**TASK OBJECTIVE:** Below are lines of data, and only some are wanted. Please repeat exactly those from the line that has "Everything in this" through the line that has "right white robot arm.".

**DATA TO EXAMINE:**

····················

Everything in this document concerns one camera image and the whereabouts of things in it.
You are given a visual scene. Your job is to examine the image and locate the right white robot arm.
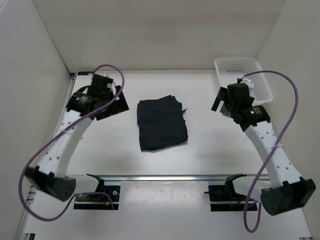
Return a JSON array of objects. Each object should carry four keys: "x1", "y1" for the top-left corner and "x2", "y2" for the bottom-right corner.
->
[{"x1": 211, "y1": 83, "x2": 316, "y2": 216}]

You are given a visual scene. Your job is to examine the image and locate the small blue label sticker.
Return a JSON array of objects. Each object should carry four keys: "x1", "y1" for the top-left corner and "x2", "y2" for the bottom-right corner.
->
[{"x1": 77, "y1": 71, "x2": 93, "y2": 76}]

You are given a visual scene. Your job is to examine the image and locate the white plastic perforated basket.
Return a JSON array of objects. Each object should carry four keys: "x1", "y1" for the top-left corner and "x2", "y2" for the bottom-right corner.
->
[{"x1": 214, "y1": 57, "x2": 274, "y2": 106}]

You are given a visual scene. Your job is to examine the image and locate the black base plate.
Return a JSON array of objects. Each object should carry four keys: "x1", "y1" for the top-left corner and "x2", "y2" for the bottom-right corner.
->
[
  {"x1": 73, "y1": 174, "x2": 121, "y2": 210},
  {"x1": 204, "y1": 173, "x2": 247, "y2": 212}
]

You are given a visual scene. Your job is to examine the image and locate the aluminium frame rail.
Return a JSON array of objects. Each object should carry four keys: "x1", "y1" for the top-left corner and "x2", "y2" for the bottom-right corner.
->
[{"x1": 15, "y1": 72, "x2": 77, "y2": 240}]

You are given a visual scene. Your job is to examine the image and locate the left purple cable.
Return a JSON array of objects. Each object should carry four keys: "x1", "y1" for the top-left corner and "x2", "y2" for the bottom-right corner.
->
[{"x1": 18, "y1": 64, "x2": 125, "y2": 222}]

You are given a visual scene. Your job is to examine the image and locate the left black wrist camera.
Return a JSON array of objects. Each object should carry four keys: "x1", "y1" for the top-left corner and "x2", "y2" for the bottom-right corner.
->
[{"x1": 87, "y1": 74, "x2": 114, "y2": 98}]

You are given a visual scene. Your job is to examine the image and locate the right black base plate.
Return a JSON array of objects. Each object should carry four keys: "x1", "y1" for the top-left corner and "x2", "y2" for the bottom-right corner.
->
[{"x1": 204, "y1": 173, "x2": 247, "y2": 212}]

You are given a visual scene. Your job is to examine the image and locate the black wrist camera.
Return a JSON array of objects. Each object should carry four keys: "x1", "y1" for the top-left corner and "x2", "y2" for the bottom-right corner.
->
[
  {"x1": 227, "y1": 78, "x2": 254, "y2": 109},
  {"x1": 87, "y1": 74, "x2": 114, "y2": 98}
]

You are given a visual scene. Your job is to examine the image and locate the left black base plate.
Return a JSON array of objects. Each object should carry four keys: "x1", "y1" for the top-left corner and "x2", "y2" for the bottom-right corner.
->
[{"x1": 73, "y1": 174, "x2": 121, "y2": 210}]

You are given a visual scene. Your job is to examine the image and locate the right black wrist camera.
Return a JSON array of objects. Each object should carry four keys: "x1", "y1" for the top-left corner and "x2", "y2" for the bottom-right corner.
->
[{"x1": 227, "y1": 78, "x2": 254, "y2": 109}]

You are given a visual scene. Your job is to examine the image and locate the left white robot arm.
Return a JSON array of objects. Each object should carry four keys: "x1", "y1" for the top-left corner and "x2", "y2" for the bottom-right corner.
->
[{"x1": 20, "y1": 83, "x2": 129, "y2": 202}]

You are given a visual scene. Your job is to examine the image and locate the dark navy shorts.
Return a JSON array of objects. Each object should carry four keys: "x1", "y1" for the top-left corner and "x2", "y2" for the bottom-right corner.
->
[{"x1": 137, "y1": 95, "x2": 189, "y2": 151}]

····················

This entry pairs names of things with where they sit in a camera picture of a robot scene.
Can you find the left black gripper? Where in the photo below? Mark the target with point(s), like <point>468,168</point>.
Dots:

····················

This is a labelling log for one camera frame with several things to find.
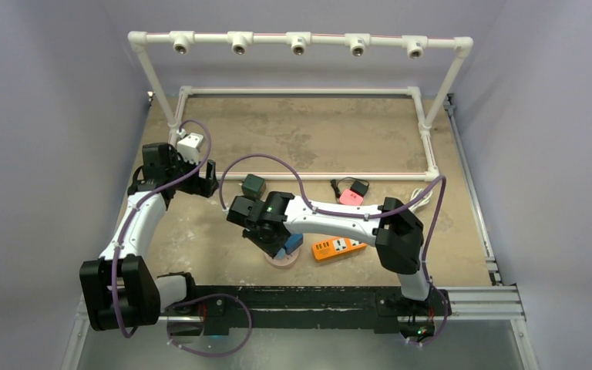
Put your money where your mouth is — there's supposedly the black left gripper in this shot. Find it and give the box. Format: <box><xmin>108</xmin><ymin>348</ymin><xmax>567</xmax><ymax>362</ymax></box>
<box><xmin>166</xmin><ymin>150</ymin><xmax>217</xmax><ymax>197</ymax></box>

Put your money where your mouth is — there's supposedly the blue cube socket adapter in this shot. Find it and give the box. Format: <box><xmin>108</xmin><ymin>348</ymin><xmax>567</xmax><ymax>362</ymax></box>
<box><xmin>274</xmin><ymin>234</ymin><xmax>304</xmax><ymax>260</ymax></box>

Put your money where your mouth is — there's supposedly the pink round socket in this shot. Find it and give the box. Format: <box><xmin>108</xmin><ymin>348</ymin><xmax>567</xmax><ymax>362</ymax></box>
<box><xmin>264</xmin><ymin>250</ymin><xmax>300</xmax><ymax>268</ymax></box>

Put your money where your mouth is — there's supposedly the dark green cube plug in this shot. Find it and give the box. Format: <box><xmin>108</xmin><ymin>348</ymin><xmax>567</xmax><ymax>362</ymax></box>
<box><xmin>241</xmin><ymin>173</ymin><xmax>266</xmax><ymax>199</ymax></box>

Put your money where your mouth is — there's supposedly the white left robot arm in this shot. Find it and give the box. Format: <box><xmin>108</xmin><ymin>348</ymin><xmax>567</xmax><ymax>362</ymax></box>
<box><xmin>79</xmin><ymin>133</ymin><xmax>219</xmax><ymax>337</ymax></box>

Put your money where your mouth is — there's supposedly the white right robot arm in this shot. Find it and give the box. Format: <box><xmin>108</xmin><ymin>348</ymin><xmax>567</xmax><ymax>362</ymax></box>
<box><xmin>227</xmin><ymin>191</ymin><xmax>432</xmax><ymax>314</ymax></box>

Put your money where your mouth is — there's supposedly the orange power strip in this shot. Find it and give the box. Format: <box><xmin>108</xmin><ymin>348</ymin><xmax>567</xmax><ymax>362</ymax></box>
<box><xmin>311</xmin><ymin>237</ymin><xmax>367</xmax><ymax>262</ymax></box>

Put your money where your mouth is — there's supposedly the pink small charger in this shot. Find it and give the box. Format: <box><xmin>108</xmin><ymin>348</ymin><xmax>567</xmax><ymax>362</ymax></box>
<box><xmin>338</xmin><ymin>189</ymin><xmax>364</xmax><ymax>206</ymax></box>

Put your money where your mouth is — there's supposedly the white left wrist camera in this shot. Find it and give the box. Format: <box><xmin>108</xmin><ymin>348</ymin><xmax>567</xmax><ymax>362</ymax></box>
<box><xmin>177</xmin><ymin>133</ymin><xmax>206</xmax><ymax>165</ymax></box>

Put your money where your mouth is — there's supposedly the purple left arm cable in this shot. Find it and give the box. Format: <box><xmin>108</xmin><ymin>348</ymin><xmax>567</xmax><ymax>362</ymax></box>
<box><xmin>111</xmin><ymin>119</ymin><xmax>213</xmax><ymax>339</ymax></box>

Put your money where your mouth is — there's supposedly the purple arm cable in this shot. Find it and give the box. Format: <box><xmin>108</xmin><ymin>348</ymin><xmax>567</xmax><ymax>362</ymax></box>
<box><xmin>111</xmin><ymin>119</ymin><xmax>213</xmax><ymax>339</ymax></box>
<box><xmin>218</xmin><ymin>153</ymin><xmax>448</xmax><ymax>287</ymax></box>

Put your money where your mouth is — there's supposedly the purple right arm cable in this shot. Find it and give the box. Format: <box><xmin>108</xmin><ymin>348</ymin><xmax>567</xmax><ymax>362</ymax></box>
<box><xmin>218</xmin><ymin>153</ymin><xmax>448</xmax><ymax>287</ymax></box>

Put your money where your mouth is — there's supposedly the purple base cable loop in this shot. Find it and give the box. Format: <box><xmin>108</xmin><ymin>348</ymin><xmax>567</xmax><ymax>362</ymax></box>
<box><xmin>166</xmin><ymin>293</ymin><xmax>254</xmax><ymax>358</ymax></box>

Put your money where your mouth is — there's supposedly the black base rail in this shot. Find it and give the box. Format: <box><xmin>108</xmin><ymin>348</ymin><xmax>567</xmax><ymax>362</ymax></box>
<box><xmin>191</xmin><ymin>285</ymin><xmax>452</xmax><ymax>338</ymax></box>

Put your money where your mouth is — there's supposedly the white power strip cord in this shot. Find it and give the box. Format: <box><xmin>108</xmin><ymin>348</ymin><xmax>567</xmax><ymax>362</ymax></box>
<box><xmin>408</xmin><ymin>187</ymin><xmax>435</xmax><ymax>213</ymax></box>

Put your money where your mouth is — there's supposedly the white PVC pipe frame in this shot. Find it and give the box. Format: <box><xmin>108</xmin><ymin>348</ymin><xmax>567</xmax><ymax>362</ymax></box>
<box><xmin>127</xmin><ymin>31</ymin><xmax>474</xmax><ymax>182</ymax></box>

····················

**TASK RESULT:**
Everything in this document concerns one camera image and the whereabouts of things in it.
You are given a visual scene. Your job is to examine the image and locate the right white robot arm.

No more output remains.